▶ [Work instructions]: What you submit must be an exact copy of the listing below, with no images in it.

▶ [Information shown]:
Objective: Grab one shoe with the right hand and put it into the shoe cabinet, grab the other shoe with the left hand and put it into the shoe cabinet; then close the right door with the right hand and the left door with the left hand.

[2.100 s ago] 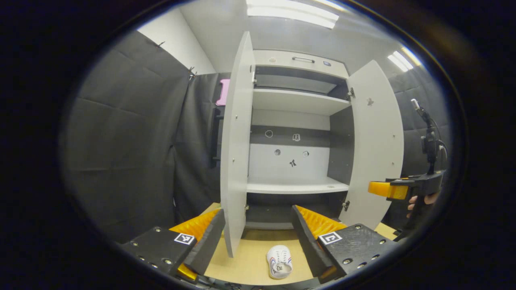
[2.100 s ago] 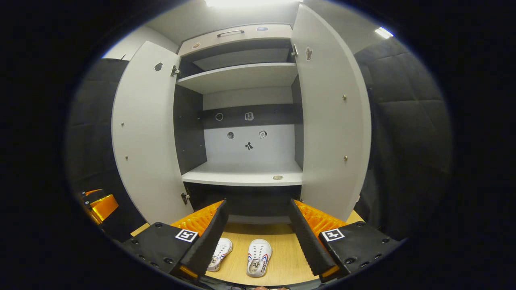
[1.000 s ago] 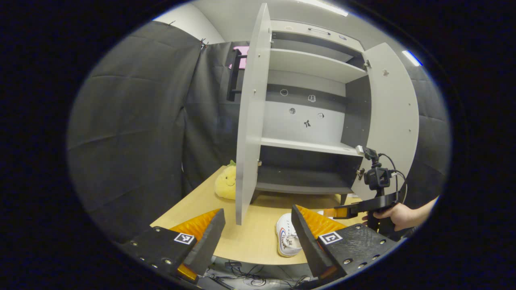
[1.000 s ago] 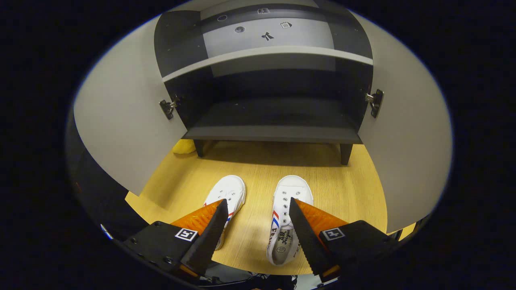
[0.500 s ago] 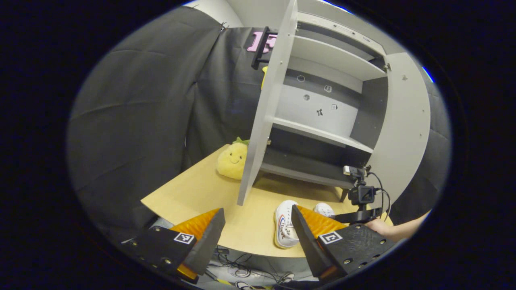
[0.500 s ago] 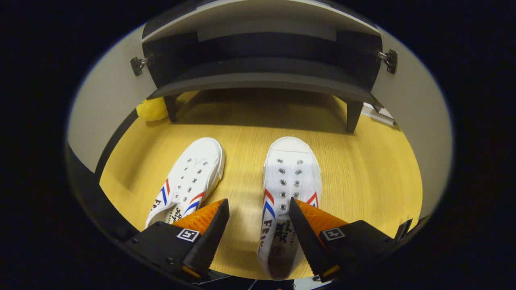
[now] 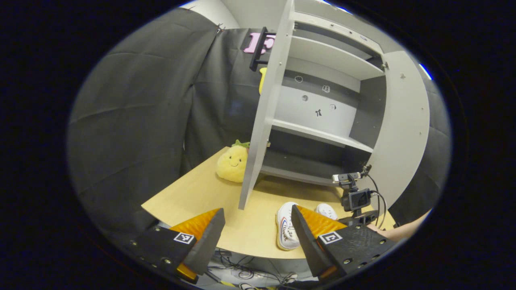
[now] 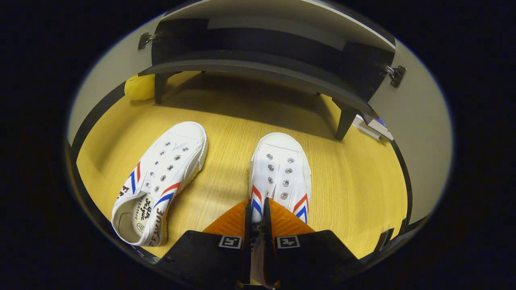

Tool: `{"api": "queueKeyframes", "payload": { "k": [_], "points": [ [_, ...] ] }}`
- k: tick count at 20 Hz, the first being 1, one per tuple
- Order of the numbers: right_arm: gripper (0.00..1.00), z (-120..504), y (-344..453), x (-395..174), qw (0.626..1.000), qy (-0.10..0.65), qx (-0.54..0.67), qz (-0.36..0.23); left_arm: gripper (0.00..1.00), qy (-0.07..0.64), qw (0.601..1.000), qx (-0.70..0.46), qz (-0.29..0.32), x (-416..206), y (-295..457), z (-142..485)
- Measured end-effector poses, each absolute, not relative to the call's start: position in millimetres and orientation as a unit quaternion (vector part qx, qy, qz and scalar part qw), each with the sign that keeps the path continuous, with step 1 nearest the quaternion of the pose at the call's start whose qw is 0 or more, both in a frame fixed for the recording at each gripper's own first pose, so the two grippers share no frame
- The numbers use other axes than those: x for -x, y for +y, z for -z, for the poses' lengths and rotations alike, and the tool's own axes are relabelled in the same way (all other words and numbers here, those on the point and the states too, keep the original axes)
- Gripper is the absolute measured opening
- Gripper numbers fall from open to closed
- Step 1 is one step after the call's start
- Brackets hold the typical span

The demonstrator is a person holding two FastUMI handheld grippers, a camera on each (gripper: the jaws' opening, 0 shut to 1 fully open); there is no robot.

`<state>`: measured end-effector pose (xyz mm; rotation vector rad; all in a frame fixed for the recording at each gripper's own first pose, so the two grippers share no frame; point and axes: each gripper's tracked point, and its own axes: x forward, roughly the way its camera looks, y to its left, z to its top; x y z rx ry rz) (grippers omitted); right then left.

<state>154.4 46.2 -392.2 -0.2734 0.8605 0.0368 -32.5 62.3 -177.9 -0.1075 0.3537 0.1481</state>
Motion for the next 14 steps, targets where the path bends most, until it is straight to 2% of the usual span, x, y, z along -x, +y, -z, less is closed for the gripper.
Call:
{"api": "queueKeyframes", "payload": {
  "k": [1,2,4,7,14],
  "points": [
    [0.17,393.2,47.0,-156.4,0.901,0.416,0.125,-0.026,0.95,0.176,0.981,0.044,-0.072,32.3,61.9,177.9],
    [0.07,374.9,49.8,-141.8,0.902,0.416,0.113,-0.026,0.95,0.176,0.981,0.038,-0.069,33.4,59.5,178.7],
    [0.02,383.0,46.3,-150.9,0.899,0.429,0.085,-0.034,0.95,0.176,0.982,0.039,-0.06,34.6,54.5,177.4],
    [0.02,367.5,43.3,-151.6,0.908,0.413,0.062,-0.03,0.94,0.169,0.984,0.039,-0.049,33.1,48.8,169.6],
    [0.01,278.1,50.9,-133.3,0.933,0.349,0.058,-0.06,0.95,0.145,0.989,0.009,-0.022,32.3,32.0,145.7]
  ]
}}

▶ [Your response]:
Objective: Grab one shoe with the right hand and put it into the shoe cabinet, grab the other shoe with the left hand and put it into the shoe cabinet; then close the right door with the right hand and the left door with the left hand.

[2.100 s ago] 
[2.100 s ago] 
[1.000 s ago] 
[1.000 s ago] 
[0.500 s ago] 
[0.500 s ago] 
[now] 
[now] 

Tool: `{"api": "queueKeyframes", "payload": { "k": [_], "points": [ [_, ...] ] }}`
- k: tick count at 20 Hz, the first being 1, one per tuple
- Order of the numbers: right_arm: gripper (0.00..1.00), z (-120..504), y (-344..453), x (-395..174), qw (0.626..1.000), qy (-0.10..0.65), qx (-0.54..0.67), qz (-0.36..0.23); left_arm: gripper (0.00..1.00), qy (-0.07..0.64), qw (0.601..1.000), qx (-0.70..0.46), qz (-0.29..0.32), x (-416..206), y (-295..457), z (-142..485)
- Measured end-effector poses, each absolute, not relative to the call's start: position in millimetres and orientation as a unit quaternion (vector part qx, qy, qz and scalar part qw), each with the sign that keeps the path continuous, with step 1 nearest the quaternion of the pose at the call's start whose qw is 0 or more, both in a frame fixed for the recording at each gripper's own first pose, so the two grippers share no frame
- The numbers use other axes than those: x for -x, y for +y, z for -z, for the poses' lengths and rotations alike, and the tool's own axes are relabelled in the same way (all other words and numbers here, those on the point and the states too, keep the original axes)
- Gripper is the absolute measured opening
- Gripper numbers fall from open to closed
- Step 1 is one step after the call's start
- Brackets hold the typical span

The demonstrator is a person holding two FastUMI handheld grippers, a camera on each (gripper: the jaws' opening, 0 shut to 1 fully open); there is no robot.

`<state>`: measured end-effector pose (xyz mm; rotation vector rad; all in a frame fixed for the recording at each gripper's own first pose, so the two grippers share no frame; point and axes: each gripper's tracked point, and its own axes: x forward, roughly the way its camera looks, y to its left, z to its top; x y z rx ry rz) (grippers omitted); right then left.

<state>154.4 46.2 -392.2 -0.2734 0.8605 0.0368 -32.5 62.3 -177.9 -0.1075 0.3537 0.1481</state>
Motion for the next 14 steps, targets where the path bends most, until it is straight to 2% of the usual span, x, y, z along -x, +y, -z, less is closed for the gripper.
Call:
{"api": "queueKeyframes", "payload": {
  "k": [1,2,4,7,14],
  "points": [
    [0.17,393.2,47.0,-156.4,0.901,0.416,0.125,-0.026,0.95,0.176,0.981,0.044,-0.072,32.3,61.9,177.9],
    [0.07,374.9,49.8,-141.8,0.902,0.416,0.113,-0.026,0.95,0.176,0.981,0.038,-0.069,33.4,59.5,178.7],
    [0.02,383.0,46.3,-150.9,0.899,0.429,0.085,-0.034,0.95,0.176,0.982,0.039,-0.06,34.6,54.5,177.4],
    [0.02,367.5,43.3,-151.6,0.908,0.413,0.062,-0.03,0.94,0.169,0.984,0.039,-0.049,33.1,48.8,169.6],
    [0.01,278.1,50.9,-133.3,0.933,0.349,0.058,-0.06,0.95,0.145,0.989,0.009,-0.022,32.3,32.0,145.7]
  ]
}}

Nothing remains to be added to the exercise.